On Feb 11, 2008, at 3:40 PM, Jim Devine wrote:
To say that these are "their jobs" is much too conspiratorial for my tastes. I prefer the old Marxian word "objectively." Objectively speaking, Clinton (whatever her subjective intentions) will "corral the votes of those who seek equality of the sexes," Obama (whatever his subjective intentions) will "corral the votes of those who seek racial justice."
Nothing happens in politics without conspiracy. The latter is the manifestation of the former. The Democratic Leadership Council, with Bill Clinton as its first head in 1985 and Hillary, Gore, Lieberman, Gephart and a few others as his cohorts, was created to deliver the Democratic voting constituency to the same corporations that had been funding the Republicans so they, as new leaders of the Democratic Party, could reap the same financial rewards corporations were bestowing on the Reaganites. According to its own mission statement, "The DLC seeks to define and galvanize popular support for a new public philosophy built on progressive ideals, mainstream values, and innovative, non bureaucratic, market- based solutions." (http://www.dlc.org/ndol_ci.cfm?kaid=86&subid=85&contentid=893 ) In plain English, doesn't this translate as "The DLC manipulates the people to buy into the corporate flow of things without them knowing it."? "Public philosophy built on progressive ideals" leading, of course,to "market-based solutions." Not about real change affecting real people's lives, but about floating a philosophy to maximize corporate control, "market-based solutions." Most folks know political bullshit for what it is.
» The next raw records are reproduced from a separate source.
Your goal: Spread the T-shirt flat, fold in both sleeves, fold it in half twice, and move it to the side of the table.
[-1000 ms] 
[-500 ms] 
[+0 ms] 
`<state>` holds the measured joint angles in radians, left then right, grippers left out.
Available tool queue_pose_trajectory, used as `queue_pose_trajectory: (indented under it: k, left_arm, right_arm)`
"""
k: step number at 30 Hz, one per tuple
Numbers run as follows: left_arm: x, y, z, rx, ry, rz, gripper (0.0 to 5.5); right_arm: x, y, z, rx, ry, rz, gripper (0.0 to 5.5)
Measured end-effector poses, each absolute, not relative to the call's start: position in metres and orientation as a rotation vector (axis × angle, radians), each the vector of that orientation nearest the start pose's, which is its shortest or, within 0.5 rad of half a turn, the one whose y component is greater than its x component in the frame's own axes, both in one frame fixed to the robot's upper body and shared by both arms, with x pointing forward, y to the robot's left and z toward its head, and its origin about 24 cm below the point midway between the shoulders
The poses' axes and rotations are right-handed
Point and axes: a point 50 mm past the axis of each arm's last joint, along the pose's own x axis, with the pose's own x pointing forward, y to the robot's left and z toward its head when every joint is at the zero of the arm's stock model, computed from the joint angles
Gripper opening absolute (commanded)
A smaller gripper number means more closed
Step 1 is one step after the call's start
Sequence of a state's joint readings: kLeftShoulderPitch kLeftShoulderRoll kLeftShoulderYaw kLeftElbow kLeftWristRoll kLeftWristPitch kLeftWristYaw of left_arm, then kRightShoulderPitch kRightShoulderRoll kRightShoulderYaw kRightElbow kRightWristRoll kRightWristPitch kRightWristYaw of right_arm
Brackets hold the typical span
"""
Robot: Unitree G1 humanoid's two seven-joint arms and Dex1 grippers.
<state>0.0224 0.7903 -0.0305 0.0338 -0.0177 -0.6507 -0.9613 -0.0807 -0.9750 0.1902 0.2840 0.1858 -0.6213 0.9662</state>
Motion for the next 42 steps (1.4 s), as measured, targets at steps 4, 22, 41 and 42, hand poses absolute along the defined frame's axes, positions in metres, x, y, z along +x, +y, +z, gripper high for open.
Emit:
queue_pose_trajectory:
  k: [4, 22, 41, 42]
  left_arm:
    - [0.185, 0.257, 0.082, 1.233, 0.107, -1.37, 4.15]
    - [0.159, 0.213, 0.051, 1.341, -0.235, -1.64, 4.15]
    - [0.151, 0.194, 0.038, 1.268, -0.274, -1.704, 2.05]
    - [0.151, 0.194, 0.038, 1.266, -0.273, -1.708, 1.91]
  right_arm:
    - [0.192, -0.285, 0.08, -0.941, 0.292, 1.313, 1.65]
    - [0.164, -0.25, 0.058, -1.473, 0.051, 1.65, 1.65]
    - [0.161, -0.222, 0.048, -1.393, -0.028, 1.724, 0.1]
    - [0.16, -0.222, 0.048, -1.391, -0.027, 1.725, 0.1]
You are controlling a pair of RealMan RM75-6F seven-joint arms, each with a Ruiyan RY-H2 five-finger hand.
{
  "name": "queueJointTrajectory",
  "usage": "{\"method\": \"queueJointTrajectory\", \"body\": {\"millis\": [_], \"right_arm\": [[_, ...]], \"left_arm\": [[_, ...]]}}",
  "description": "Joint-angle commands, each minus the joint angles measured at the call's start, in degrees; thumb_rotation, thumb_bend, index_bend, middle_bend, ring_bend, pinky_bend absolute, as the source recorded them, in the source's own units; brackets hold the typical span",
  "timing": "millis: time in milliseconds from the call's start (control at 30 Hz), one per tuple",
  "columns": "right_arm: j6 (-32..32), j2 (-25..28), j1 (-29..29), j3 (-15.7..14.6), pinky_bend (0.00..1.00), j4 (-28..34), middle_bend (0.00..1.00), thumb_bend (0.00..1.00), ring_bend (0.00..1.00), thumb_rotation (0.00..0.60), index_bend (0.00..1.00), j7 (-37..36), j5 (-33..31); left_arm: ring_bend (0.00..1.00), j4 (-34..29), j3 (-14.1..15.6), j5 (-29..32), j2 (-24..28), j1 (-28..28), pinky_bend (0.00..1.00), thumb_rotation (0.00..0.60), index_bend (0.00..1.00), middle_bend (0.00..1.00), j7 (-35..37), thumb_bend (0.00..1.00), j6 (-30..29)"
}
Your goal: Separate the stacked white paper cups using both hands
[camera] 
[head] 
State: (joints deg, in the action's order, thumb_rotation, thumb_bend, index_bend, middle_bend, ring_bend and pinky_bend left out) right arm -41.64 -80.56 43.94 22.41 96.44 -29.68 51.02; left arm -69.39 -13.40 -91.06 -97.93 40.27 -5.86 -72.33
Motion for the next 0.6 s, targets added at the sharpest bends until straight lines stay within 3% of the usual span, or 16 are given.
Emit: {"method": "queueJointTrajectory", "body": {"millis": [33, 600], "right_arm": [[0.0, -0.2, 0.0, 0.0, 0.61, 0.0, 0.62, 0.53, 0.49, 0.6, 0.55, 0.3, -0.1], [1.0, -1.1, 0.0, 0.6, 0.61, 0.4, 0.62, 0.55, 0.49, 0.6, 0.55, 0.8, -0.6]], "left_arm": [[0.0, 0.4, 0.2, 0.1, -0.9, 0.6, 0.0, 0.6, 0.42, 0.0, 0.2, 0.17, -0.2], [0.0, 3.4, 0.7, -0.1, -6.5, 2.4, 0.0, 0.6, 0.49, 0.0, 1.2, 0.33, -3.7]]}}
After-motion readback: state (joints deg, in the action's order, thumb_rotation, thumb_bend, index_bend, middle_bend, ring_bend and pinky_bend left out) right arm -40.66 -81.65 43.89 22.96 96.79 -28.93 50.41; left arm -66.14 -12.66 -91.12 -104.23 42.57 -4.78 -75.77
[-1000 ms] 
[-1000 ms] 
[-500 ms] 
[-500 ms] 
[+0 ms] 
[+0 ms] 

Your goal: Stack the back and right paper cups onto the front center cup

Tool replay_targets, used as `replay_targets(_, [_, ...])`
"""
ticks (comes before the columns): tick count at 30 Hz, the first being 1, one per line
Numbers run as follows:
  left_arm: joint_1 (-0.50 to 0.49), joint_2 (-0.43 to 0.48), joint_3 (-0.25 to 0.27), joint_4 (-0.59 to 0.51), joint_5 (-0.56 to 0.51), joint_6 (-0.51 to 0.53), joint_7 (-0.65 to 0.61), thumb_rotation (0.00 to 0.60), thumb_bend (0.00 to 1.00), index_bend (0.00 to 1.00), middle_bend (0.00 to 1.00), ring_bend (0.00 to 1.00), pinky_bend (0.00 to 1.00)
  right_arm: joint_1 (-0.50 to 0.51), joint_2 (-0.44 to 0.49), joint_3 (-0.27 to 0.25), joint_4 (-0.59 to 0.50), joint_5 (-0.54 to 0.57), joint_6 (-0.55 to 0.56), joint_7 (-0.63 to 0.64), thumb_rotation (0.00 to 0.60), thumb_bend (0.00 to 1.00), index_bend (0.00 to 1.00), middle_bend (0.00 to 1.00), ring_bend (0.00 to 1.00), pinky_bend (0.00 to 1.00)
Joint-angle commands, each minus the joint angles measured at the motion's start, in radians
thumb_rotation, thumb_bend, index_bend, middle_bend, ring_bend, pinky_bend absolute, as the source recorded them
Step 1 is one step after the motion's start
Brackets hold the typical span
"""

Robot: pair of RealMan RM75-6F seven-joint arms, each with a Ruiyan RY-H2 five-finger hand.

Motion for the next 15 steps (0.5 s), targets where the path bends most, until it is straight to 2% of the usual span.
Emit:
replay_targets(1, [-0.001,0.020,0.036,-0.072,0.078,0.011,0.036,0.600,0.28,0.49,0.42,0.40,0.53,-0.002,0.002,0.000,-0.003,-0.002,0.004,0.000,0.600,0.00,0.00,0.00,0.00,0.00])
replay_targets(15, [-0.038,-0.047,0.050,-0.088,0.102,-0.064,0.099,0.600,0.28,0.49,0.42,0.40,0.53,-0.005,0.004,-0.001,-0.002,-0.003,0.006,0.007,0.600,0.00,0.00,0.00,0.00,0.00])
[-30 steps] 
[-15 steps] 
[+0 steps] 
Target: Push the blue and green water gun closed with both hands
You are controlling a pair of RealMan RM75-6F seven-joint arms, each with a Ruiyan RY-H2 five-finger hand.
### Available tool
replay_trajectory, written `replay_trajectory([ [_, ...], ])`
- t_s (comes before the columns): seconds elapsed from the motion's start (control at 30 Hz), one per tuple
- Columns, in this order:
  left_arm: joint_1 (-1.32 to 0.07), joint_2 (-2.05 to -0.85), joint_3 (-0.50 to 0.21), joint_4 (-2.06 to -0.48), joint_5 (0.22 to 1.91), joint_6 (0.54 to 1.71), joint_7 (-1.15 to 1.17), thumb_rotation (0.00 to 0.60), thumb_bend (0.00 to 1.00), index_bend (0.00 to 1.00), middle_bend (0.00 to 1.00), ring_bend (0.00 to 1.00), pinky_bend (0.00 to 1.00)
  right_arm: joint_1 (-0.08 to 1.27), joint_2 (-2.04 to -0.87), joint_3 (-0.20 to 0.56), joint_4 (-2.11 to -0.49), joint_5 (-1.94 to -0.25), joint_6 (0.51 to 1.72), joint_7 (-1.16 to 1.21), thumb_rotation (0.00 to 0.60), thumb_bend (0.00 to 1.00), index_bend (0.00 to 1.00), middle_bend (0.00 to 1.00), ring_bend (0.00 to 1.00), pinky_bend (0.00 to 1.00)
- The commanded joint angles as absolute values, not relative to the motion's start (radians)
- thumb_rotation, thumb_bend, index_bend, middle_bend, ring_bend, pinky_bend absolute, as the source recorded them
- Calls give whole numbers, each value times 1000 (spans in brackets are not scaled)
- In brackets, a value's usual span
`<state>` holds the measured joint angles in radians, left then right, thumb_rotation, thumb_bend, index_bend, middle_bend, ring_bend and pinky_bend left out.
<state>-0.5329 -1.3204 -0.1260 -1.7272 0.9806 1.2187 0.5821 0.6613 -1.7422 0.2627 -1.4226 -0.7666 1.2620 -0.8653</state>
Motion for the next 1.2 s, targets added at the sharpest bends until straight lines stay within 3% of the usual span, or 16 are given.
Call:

But most still can't keep from having input on the horse race. It's human nature. It gives people an opportunity to have a considered opinion. But most forget what they know in their hearts -- that it's bullshit to start with. The next thing you know, they're coming up with esoterica with which to flavor their ingestion of the bullshit. The following stage is anger at not being agreed with, then a quiet slipping into the inevitable least worst vote, and finally sullen remorse at having once again fallen prey to the scam that allows the worst of the worse to get elected anyway, regardless of the vote count. (The vote count itself is a market-based solution, eh? Steeped in the philosophy of proprietary software.)
They have this objective -- and likely unintended -- effect because the political/electoral system they work within is severely biased toward maintaining the _status quo_.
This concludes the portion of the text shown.